──────── Dataset content ────────

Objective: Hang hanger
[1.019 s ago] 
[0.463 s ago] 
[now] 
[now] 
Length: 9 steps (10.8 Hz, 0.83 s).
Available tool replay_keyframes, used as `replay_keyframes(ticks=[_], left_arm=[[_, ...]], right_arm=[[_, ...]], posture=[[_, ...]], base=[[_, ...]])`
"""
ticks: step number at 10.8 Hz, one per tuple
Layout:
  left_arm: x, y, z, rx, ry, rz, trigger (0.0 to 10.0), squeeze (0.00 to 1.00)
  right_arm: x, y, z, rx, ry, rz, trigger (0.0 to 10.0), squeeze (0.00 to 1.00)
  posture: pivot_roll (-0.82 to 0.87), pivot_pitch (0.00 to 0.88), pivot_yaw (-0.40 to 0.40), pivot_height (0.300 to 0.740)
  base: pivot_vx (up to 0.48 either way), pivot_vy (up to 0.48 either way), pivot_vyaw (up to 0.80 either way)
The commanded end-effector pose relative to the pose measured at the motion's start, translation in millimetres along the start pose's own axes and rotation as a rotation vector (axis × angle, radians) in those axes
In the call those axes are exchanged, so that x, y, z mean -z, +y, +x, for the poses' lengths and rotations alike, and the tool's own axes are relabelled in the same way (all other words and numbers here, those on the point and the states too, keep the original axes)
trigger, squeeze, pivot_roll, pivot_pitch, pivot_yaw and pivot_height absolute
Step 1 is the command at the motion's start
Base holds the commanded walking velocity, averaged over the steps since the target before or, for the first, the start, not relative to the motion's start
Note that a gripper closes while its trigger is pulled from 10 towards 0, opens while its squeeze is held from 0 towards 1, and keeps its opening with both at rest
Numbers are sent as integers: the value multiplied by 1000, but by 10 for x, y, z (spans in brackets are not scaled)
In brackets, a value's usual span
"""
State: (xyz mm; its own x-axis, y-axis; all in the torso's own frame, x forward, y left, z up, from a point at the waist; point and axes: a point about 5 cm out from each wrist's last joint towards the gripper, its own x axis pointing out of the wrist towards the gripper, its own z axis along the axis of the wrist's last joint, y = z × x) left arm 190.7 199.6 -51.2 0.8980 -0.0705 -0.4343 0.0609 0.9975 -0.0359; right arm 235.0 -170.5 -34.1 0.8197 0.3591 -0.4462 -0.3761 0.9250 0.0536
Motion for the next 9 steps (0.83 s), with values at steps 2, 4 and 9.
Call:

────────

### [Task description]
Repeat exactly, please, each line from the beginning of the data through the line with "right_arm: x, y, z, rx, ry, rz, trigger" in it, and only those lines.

### [Result of the task]
Objective: Hang hanger
[1.019 s ago] 
[0.463 s ago] 
[now] 
[now] 
Length: 9 steps (10.8 Hz, 0.83 s).
Available tool replay_keyframes, used as `replay_keyframes(ticks=[_], left_arm=[[_, ...]], right_arm=[[_, ...]], posture=[[_, ...]], base=[[_, ...]])`
"""
ticks: step number at 10.8 Hz, one per tuple
Layout:
  left_arm: x, y, z, rx, ry, rz, trigger (0.0 to 10.0), squeeze (0.00 to 1.00)
  right_arm: x, y, z, rx, ry, rz, trigger (0.0 to 10.0), squeeze (0.00 to 1.00)

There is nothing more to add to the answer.